What to work on: For the string "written", search the entries below and copy every line where it appears.

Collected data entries
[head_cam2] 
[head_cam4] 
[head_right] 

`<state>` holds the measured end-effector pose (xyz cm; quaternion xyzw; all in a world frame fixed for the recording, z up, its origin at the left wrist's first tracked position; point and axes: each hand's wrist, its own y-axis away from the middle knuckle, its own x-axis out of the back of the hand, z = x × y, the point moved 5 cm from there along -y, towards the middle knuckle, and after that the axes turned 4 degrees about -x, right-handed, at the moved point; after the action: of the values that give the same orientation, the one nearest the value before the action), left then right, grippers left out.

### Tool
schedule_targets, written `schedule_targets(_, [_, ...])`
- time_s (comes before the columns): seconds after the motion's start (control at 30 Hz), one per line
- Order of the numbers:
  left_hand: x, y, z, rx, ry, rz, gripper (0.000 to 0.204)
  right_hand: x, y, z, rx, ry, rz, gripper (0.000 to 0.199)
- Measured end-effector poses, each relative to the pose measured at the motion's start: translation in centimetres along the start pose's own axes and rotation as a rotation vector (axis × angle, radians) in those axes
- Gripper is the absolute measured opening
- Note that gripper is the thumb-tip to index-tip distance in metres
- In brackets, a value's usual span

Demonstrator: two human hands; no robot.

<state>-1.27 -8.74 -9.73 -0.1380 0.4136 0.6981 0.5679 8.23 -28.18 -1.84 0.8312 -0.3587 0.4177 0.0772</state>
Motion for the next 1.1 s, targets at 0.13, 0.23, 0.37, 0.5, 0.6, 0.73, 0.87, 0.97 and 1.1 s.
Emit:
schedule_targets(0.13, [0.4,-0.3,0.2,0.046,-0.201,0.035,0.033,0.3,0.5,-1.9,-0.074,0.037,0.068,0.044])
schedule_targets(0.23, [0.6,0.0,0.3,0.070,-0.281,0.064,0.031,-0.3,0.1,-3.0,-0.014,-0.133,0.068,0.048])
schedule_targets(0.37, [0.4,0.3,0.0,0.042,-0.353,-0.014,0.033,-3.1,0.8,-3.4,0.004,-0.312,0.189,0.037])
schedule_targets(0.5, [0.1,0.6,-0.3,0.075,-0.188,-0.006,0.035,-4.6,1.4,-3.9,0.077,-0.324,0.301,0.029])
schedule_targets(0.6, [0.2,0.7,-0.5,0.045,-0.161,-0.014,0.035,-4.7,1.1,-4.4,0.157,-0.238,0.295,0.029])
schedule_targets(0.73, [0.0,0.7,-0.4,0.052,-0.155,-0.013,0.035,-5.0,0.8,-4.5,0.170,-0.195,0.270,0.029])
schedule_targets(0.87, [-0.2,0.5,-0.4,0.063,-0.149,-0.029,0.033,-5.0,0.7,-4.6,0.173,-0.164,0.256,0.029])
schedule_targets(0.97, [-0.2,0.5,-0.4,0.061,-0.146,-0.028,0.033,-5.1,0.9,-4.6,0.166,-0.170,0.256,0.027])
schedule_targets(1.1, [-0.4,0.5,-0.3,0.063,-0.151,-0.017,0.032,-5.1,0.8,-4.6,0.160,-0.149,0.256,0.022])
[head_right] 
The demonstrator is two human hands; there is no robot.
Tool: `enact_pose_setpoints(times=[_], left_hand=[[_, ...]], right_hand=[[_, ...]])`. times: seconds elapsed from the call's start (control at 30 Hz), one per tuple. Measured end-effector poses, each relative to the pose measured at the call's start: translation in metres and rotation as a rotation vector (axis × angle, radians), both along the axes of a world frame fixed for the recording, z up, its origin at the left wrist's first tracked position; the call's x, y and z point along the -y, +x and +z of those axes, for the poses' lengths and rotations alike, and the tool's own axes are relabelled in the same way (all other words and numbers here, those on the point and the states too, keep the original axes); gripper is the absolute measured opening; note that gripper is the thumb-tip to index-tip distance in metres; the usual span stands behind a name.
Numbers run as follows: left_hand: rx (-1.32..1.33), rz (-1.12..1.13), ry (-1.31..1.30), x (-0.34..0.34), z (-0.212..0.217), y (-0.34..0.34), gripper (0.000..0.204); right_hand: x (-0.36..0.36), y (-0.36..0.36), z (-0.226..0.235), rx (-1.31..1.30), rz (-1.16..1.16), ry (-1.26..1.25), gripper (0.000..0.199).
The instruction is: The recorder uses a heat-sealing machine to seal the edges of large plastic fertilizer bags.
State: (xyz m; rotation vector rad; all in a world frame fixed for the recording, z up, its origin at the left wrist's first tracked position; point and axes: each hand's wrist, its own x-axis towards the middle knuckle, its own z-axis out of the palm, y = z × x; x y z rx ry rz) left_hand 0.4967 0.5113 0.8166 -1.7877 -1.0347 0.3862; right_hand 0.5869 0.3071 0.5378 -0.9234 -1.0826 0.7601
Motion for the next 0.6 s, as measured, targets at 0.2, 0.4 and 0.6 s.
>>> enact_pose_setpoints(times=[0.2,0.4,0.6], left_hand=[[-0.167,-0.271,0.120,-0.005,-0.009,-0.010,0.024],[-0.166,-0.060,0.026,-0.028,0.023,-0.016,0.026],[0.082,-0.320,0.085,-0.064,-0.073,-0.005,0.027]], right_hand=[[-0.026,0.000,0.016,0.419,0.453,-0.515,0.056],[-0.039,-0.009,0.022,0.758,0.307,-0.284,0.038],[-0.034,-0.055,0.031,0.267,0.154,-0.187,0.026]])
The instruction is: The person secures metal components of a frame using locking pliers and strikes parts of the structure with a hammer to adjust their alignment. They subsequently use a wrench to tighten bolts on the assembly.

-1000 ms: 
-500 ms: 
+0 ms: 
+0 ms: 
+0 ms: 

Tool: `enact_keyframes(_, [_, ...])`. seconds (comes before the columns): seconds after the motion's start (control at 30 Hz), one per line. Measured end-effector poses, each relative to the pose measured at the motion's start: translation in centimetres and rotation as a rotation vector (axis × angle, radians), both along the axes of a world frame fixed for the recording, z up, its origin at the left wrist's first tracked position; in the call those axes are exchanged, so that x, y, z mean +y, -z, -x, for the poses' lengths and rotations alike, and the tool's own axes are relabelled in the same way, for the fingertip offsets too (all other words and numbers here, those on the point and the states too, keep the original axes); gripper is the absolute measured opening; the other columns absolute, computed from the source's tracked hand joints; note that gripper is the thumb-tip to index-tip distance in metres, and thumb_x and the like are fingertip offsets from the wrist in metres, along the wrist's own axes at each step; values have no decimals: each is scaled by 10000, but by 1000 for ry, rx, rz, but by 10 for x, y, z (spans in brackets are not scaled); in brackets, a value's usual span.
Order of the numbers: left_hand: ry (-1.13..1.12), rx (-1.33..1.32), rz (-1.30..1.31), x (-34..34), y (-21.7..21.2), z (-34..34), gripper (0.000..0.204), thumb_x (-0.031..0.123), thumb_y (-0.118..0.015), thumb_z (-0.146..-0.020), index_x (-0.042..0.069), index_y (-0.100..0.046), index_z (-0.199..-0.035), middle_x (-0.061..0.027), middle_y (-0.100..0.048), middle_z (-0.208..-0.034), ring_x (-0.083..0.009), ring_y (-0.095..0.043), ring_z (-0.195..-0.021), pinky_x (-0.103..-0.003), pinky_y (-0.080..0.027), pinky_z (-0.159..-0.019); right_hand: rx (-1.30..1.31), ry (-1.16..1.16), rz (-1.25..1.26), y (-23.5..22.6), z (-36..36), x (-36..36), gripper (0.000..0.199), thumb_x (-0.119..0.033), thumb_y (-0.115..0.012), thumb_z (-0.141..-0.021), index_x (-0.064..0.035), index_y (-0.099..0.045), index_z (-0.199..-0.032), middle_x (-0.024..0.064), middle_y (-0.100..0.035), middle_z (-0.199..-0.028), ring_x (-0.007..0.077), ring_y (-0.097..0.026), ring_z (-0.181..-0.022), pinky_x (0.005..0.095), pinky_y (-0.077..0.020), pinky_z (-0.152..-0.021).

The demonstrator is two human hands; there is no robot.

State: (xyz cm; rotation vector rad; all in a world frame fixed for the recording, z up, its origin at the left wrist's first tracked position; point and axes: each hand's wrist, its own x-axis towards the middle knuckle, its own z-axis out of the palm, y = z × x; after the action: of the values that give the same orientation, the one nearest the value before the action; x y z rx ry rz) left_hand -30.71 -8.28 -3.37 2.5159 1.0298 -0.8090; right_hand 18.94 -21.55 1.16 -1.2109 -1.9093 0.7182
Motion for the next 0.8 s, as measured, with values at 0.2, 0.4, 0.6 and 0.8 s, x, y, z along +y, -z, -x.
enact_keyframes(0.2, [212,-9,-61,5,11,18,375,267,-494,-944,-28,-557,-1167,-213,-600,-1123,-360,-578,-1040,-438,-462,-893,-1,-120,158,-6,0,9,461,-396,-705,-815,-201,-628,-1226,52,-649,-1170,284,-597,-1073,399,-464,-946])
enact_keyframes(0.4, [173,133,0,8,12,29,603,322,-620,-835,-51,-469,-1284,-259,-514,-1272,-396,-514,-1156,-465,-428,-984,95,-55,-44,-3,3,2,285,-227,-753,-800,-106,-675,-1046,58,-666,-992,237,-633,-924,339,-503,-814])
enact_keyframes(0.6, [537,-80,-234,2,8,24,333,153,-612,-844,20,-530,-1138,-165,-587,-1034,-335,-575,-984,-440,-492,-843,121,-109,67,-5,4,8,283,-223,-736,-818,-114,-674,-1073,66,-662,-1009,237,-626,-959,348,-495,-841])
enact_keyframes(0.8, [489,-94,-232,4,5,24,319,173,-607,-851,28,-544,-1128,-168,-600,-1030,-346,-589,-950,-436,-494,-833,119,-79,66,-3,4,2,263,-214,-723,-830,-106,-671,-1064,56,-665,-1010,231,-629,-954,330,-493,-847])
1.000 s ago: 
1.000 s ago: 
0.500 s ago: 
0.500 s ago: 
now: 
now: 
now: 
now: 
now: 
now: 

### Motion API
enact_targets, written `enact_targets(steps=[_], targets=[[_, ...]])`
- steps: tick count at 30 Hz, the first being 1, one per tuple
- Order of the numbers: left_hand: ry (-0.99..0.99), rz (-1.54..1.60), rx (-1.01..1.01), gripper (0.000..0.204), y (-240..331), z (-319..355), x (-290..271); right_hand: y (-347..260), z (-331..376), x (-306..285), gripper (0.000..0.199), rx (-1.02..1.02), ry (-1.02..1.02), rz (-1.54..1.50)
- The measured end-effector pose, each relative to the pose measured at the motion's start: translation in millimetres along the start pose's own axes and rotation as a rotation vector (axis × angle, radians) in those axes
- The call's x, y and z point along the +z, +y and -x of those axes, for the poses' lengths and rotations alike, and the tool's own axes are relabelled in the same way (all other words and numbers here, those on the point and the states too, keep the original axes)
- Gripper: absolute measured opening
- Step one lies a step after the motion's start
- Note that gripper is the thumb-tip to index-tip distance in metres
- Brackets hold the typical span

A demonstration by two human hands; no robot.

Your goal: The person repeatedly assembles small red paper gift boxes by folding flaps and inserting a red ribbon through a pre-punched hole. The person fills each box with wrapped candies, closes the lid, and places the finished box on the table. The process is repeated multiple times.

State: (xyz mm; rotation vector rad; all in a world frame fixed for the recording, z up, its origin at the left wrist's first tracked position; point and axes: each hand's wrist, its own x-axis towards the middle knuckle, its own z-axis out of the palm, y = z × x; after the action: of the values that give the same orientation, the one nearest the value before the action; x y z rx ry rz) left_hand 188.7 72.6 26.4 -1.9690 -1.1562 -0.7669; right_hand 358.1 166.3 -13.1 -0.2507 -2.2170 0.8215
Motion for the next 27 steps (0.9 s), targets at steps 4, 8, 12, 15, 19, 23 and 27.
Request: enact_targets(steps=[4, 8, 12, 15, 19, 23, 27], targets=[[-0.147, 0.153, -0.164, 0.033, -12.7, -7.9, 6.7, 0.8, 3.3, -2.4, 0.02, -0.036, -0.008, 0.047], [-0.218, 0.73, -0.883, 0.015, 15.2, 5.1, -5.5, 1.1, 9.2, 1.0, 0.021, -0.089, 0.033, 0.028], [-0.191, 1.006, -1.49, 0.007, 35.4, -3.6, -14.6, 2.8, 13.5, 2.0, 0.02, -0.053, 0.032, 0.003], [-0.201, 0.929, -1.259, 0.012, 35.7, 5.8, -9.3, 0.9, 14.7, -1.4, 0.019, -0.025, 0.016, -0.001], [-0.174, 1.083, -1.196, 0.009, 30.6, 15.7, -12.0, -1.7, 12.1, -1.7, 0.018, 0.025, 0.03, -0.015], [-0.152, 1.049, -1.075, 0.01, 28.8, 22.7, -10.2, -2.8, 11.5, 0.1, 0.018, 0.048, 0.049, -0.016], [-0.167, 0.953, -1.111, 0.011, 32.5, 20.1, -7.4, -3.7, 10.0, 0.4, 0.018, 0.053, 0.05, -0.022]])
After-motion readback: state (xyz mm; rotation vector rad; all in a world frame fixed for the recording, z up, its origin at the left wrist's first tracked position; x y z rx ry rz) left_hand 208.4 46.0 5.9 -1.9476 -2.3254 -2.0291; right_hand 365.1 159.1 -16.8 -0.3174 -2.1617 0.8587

Result of the task:
schedule_targets, written `schedule_targets(_, [_, ...])`
enact_targets, written `enact_targets(steps=[_], targets=[[_, ...]])`

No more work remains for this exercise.